» **WHAT YOU WILL DO**: Return every line below exactly, without dropping any.
++++ COLLECTED MATERIAL
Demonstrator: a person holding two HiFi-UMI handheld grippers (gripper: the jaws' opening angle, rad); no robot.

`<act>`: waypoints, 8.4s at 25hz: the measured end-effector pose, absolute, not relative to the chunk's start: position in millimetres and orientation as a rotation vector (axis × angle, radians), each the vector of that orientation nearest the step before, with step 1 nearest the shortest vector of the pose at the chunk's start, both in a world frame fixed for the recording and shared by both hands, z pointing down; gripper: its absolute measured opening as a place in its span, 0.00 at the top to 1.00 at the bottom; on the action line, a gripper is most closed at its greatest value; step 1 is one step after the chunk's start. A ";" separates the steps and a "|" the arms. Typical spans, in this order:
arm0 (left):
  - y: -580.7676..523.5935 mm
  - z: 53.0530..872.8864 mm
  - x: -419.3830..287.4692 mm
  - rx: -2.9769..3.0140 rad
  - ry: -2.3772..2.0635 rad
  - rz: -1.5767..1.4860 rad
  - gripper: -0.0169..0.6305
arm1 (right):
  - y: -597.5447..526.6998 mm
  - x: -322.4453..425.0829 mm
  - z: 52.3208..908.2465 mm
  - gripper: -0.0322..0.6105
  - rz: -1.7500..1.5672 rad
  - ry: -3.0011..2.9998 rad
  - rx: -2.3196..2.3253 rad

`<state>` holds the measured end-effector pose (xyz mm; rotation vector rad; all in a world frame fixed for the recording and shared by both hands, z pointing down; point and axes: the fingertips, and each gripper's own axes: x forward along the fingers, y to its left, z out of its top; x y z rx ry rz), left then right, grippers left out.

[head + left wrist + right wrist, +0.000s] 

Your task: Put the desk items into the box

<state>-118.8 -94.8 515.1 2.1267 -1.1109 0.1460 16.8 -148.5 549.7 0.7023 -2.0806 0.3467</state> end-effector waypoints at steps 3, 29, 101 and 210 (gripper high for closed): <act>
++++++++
» **PROBLEM SOLUTION**:
Demonstrator: a person holding two HiFi-UMI handheld grippers (gripper: the jaws' opening angle, rad); no robot.

`<act>`: waypoints, 8.4s at 25hz: the measured end-effector pose, absolute, not relative to the chunk's start: position in millimetres and orientation as a rotation vector (axis × angle, radians), each the vector of that orientation nearest the step before, with step 1 nearest the shortest vector of the pose at the chunk's start, both in a world frame fixed for the recording and shared by both hands, z pointing down; gripper: its absolute measured opening as a place in its span, 0.00 at the top to 1.00 at the bottom; on the action line, a gripper is most closed at its greatest value; step 1 is one step after the chunk's start. A ";" separates the steps and a "|" the arms. Typical spans, in this order:
arm0 (left):
  - y: -580.7676..523.5935 mm
  - z: 53.0530..872.8864 mm
  - x: -419.3830..287.4692 mm
  - rx: -2.9769..3.0140 rad
  - ry: -2.3772..2.0635 rad
  - rz: -1.5767..1.4860 rad
  - gripper: -0.0169..0.6305
arm1 (right):
  - y: -597.5447..526.6998 mm
  - x: -322.4453..425.0829 mm
  - z: 52.3208..908.2465 mm
  - gripper: -0.0322..0.6105
  - rz: -1.7500..1.5672 rad
  - ry: -3.0011..2.9998 rad
  - rx: -2.3196..2.3253 rad

`<state>` holds the measured end-effector pose (xyz mm; rotation vector rad; all in a world frame fixed for the recording and shared by both hands, z pointing down; point and axes: the fingertips, and each gripper's own axes: x forward along the fingers, y to its left, z out of its top; x y z rx ry rz), left then right, grippers left out.

[head + left wrist + right wrist, +0.000s] 

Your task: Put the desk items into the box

<state>-118.8 -94.8 515.1 2.1267 -1.1109 0.1460 16.8 -148.5 549.7 0.7023 -2.0806 0.3467</state> end-effector waypoints at steps 3, 29, 101 and 210 (gripper high for closed): <act>

With this, the exercise has been completed.